Union is the simplest:
=LET(A, B4:B11, B, D4:D8, UNIQUE(VSTACK(A, B)))
Since VSTACK takes multiple arguments, so does this union operation.
Symmetric Difference is next-easiest.
=LET(A, B4:B11, B, D4:D8, UNIQUE(VSTACK(A, B), ,1))
The "really unique" option turns UNIQUE from a natural union to a natural symmetric difference. Note: The multi-way symmetric difference isn't (in my view) terribly useful, and this function does not produce that. This operation seems to be called the "unique union" by at least some people. Anyway, it's very handy.
Set subtraction is a bit more clever. To get A-B
=LET(A, B4:B11, B, D4:D8, UNIQUE(VSTACK(A, B, B), ,1))
This works because doubling B guarantees that none of B will be in the result, but elements of A not in B are unaffected. Or, having a set twice in the unique union obliterates all of its elements, so what's left is the set subtraction. To subtract more sets, just chain them on the end, two at a time. E.g.

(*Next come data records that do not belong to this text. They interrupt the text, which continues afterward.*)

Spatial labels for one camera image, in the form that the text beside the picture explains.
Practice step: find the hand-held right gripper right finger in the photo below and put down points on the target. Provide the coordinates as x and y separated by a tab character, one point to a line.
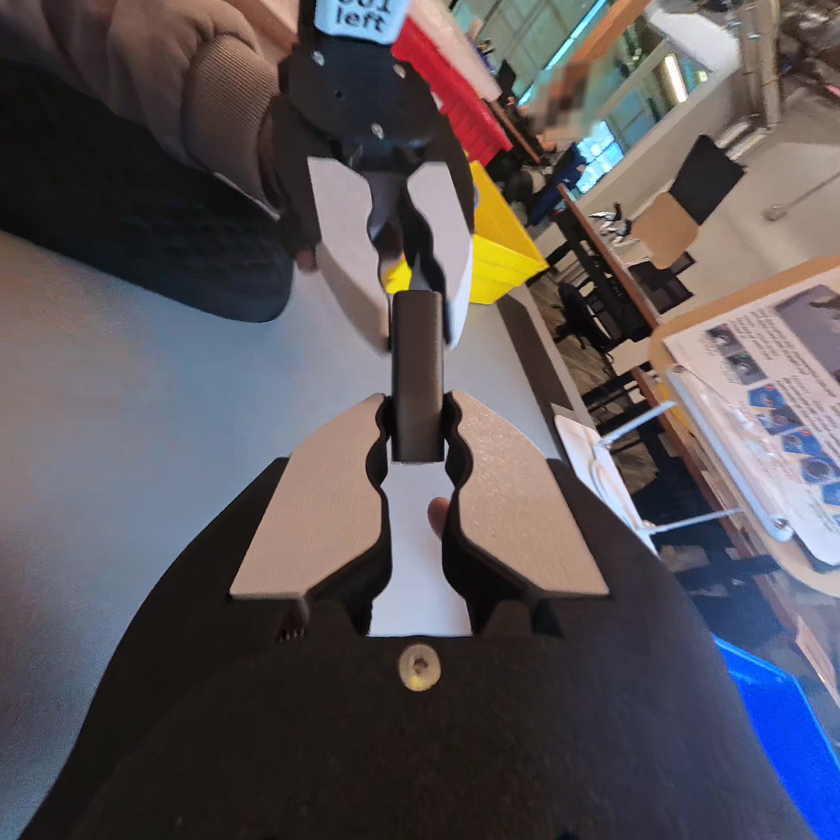
518	518

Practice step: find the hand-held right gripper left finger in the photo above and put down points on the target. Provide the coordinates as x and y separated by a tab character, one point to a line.
315	512

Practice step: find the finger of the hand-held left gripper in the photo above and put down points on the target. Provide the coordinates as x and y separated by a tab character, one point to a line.
344	236
453	236

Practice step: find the dark grey ethernet port adapter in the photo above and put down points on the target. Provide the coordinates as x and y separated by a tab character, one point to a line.
417	374

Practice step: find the person's left forearm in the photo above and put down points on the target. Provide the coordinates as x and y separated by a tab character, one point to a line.
164	79

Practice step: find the person's left hand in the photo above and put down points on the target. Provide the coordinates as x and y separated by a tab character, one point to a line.
292	190

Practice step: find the person's right hand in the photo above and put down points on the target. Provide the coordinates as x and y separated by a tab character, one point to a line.
438	517

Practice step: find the yellow plastic bin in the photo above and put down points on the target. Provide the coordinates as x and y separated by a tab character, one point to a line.
505	256

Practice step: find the red plastic bin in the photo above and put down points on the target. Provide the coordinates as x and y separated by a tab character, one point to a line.
459	85

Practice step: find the white plastic bin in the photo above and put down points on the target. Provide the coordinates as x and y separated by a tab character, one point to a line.
456	33

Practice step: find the long wooden table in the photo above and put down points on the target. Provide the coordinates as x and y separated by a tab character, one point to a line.
604	249

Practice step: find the dark knit cloth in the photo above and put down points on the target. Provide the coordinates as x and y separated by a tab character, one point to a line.
131	229

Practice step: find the clear acrylic sheet holder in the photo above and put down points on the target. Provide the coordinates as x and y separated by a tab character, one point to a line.
728	453

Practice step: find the wooden chair with black back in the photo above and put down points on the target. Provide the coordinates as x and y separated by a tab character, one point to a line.
705	174

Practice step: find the instruction sheet on wooden board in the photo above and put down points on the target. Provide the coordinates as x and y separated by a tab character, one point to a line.
709	308

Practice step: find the printed instruction sheet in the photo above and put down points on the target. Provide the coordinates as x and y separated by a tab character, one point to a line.
774	394

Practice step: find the blue plastic bin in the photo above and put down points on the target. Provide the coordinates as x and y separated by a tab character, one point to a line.
787	735

A, B, B, C, C.
Intersection is the harder one, but it's not that hard.
=LET(A, B4:B11, B, D4:D8, UNIQUE(VSTACK(UNIQUE(VSTACK(A, B)), UNIQUE(VSTACK(A, B), ,1)), ,1))
It simply does a symmetric difference between the union of two sets and the symmetric difference of the two. I keep thinking there's a way to simplify this, but I'm not seeing it. Unfortunately, this doesn't give the n-ary intersection: It just gives elements that appear in at least two sets. Here's an n-ary intersection that uses GROUPBY. You basically dump all the sets together and let groupby count the unique elements.
=LET(n, 3, A, B4:B11, B, C4:C8, C, D4:D11, stack,VSTACK(A, B, C),
set_cnt, GROUPBY(stack, SEQUENCE(ROWS(stack), 1, 0), COUNT, 0, 0),
set, CHOOSECOLS(set_cnt, 1), counts, CHOOSECOLS(set_cnt,2),
x_cnt, FILTER(set_cnt, counts=n), CHOOSECOLS(x_cnt, 1))
This is so ugly I keep thinking there must be a better way, but I'm not seeing it. It's also annoying to have to pass in 3, but there's no way to tell how many sets there were after you've merged them together.